§ **Exercise data**:
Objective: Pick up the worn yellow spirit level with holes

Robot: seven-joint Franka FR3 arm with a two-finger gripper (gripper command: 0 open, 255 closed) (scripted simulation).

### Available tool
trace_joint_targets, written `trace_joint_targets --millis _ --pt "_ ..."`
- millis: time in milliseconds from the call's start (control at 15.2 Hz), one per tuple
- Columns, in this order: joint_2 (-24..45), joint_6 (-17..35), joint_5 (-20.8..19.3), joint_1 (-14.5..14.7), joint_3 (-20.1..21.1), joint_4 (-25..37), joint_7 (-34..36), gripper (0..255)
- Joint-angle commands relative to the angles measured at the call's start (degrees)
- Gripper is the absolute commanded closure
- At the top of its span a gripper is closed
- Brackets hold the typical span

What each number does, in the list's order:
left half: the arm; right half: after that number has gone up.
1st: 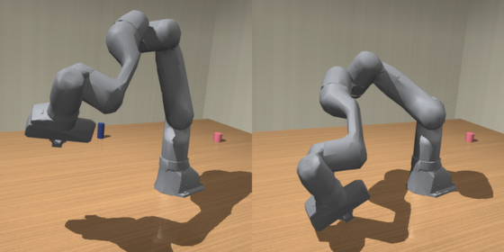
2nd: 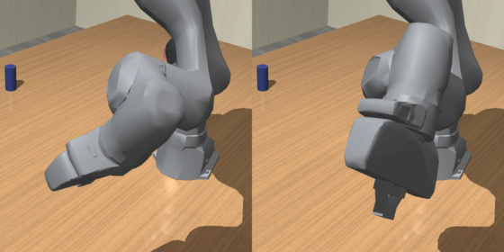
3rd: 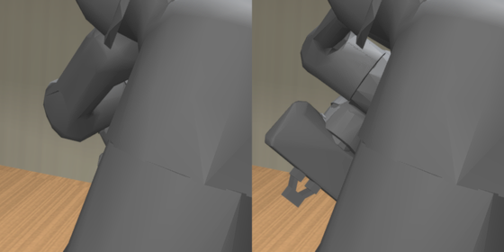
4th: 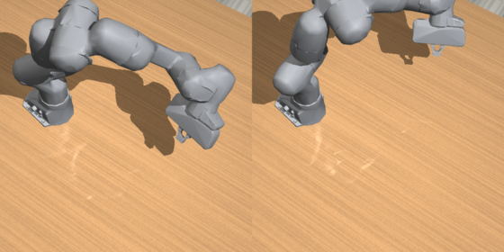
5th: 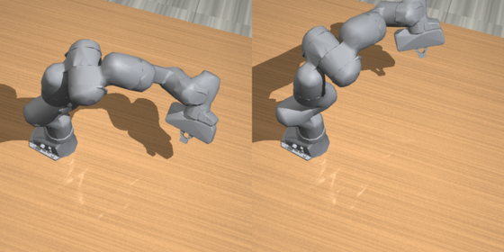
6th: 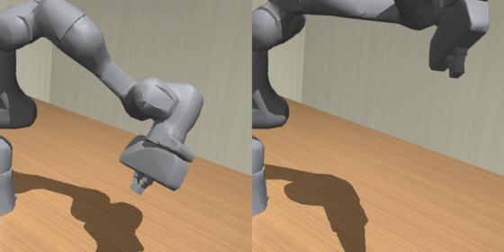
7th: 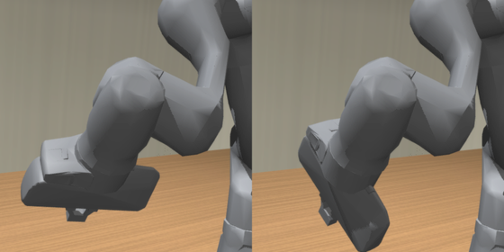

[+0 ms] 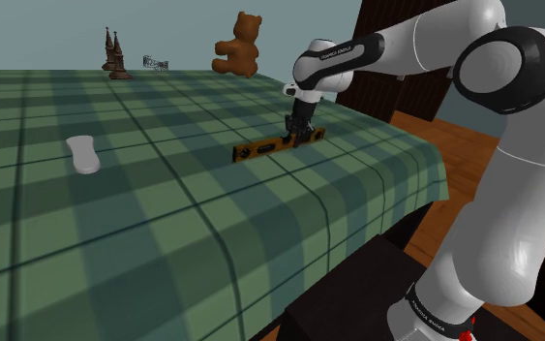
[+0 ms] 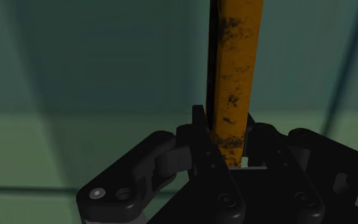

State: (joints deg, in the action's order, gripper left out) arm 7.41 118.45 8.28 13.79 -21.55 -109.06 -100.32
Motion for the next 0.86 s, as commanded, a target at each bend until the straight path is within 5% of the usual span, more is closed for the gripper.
trace_joint_targets --millis 0,792 --pt "-0.41 -1.45 -0.27 0.03 -0.04 1.11 0.28 255" --pt "-1.97 -8.84 -1.29 0.07 -0.18 7.12 1.39 255"
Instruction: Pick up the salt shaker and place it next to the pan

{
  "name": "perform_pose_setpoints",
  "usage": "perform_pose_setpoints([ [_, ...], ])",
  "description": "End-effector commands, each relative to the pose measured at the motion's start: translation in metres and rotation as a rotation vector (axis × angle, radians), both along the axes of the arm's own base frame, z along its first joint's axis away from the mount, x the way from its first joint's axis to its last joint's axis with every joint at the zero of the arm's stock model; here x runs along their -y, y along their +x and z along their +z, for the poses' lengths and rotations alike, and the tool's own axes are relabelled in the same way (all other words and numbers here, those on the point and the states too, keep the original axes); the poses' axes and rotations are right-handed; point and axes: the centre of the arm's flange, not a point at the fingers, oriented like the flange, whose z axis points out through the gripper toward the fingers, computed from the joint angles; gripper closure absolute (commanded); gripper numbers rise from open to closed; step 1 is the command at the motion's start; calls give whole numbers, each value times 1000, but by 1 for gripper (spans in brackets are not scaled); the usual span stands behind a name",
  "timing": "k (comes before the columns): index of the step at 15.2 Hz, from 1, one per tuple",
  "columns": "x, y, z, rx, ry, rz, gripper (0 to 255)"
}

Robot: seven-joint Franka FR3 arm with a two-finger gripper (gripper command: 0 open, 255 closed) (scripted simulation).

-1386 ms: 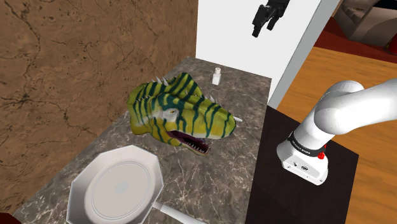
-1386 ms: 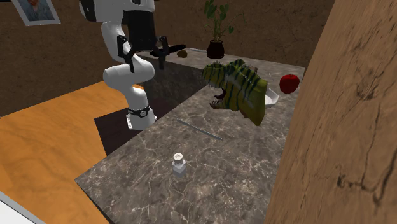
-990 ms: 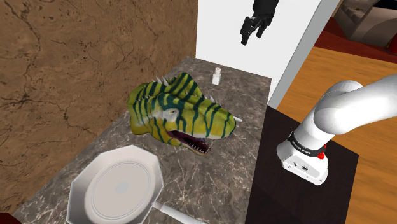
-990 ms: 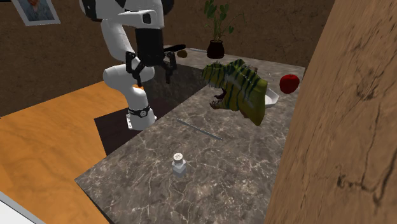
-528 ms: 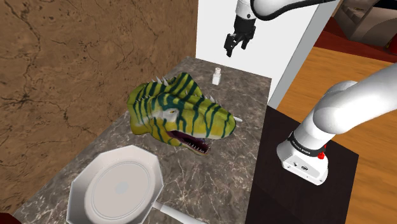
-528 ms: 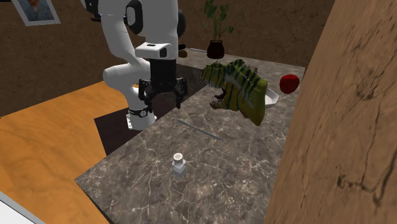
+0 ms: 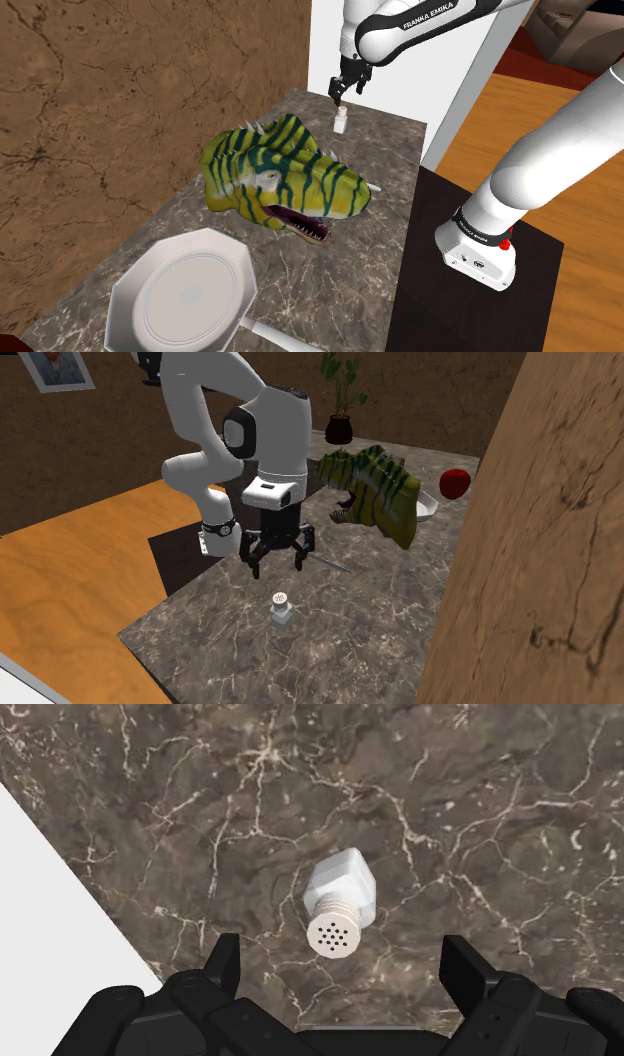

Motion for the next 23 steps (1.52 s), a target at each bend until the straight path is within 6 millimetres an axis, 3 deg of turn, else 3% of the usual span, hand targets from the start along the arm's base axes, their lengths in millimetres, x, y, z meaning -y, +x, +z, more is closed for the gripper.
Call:
perform_pose_setpoints([
  [1,2,16,-20,-3,-8,-8,0],
  [9,11,20,-58,-3,-8,-8,0],
  [16,11,20,-58,-3,-8,-8,0],
  [17,11,20,-58,-3,-8,-8,255],
  [23,11,20,-58,-3,-8,-8,255],
])
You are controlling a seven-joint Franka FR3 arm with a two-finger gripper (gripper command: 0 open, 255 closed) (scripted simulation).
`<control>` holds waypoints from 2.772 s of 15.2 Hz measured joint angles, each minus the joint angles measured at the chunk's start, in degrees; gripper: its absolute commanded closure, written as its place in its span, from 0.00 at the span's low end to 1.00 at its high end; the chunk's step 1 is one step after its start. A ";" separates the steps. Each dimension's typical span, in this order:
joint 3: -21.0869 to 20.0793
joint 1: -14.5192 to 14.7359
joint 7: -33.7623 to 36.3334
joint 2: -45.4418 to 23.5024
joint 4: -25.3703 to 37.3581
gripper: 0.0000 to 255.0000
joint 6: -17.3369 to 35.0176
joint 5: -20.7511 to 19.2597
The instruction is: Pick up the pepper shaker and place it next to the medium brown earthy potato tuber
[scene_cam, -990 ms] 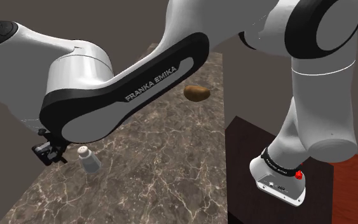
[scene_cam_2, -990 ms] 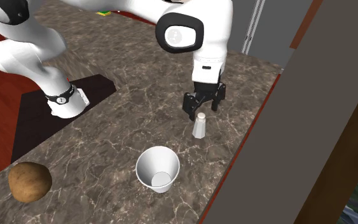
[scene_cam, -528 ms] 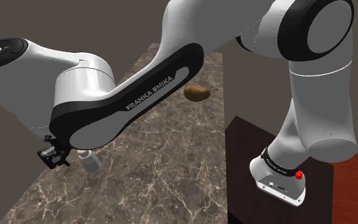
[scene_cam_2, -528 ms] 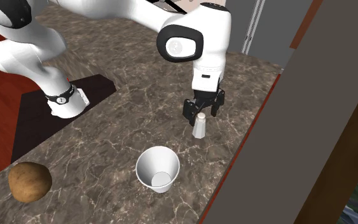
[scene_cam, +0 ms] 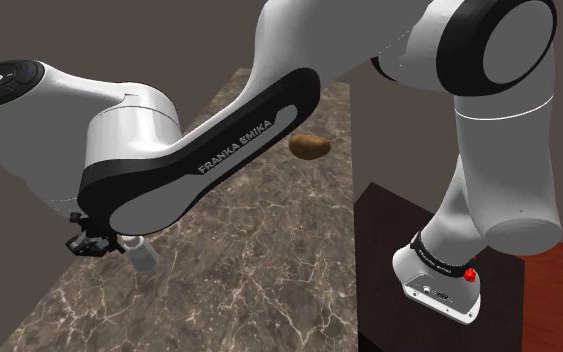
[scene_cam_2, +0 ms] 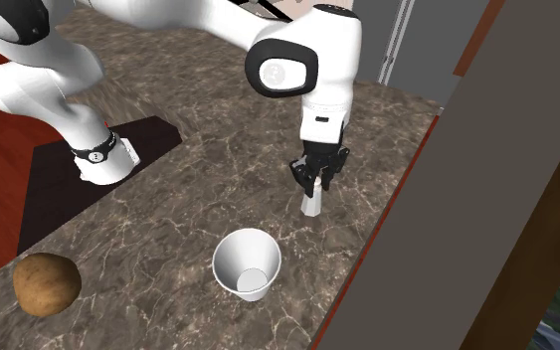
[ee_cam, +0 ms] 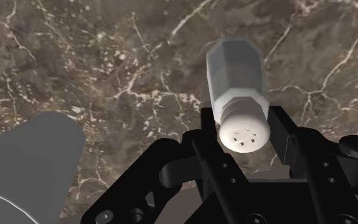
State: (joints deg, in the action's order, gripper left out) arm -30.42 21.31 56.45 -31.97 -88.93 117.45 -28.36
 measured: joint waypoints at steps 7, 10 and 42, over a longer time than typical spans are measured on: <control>-0.06 -0.06 -0.11 0.17 0.04 1.00 -0.20 0.12; -0.41 -0.12 -0.55 0.99 0.78 1.00 -1.64 0.70; -2.09 1.74 -6.81 4.18 20.07 1.00 -22.65 4.15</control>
State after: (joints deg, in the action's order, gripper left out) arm -32.51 23.05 49.64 -27.79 -68.86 94.80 -24.21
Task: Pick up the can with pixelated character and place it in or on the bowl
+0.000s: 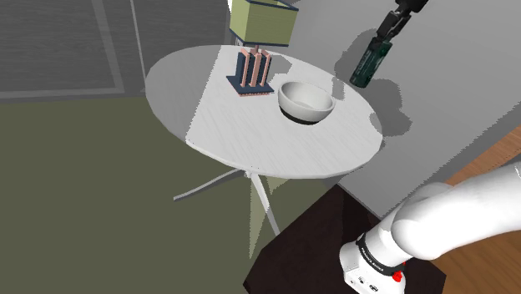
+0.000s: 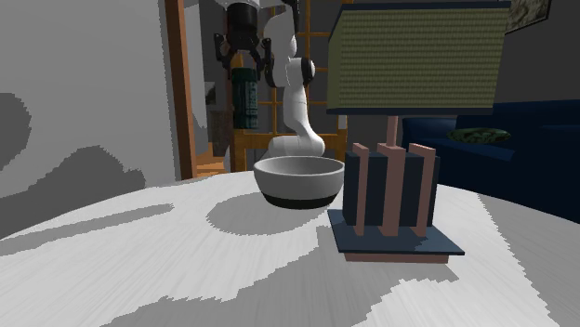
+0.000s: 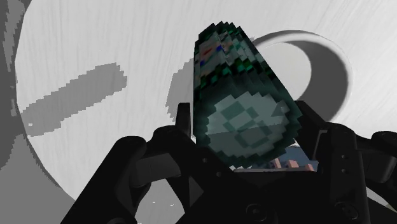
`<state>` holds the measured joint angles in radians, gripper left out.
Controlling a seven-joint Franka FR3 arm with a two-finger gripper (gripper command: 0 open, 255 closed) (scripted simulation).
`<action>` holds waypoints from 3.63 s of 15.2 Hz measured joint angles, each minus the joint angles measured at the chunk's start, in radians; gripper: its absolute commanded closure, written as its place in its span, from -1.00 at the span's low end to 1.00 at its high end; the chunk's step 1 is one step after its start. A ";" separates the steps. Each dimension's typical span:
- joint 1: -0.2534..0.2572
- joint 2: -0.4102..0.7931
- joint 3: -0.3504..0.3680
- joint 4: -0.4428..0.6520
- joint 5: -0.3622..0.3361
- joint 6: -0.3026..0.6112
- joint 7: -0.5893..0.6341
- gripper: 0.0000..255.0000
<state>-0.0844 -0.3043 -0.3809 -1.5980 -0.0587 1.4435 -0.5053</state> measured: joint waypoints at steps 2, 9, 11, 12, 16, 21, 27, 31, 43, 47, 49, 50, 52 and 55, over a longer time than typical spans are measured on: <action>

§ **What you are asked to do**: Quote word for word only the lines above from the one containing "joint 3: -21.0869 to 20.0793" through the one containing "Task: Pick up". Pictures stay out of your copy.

§ **Task solution**:
joint 3: -21.0869 to 20.0793
joint 1: -14.5192 to 14.7359
joint 7: -33.7623 to 36.3334
joint 2: -45.4418 to 23.5024
joint 4: -25.3703 to 37.3581
gripper: 0.0000 to 255.0000
joint 6: -17.3369 to 35.0176
joint 5: -20.7511 to 19.2597
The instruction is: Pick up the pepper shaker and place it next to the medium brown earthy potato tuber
[scene_cam, -990 ms] 
[scene_cam_2, -990 ms] 
[scene_cam, -528 ms] 
[scene_cam_2, -528 ms] 
[scene_cam, +0 ms] 
[scene_cam_2, +0 ms] 
[ee_cam, +0 ms] 
State: (joints deg, in the action's order, gripper left out) arm -30.42 21.31 56.45 -31.97 -88.93 117.45 -28.36
 measured: joint waypoints at steps 7, 10 and 42, over a longer time than typical spans are measured on: <control>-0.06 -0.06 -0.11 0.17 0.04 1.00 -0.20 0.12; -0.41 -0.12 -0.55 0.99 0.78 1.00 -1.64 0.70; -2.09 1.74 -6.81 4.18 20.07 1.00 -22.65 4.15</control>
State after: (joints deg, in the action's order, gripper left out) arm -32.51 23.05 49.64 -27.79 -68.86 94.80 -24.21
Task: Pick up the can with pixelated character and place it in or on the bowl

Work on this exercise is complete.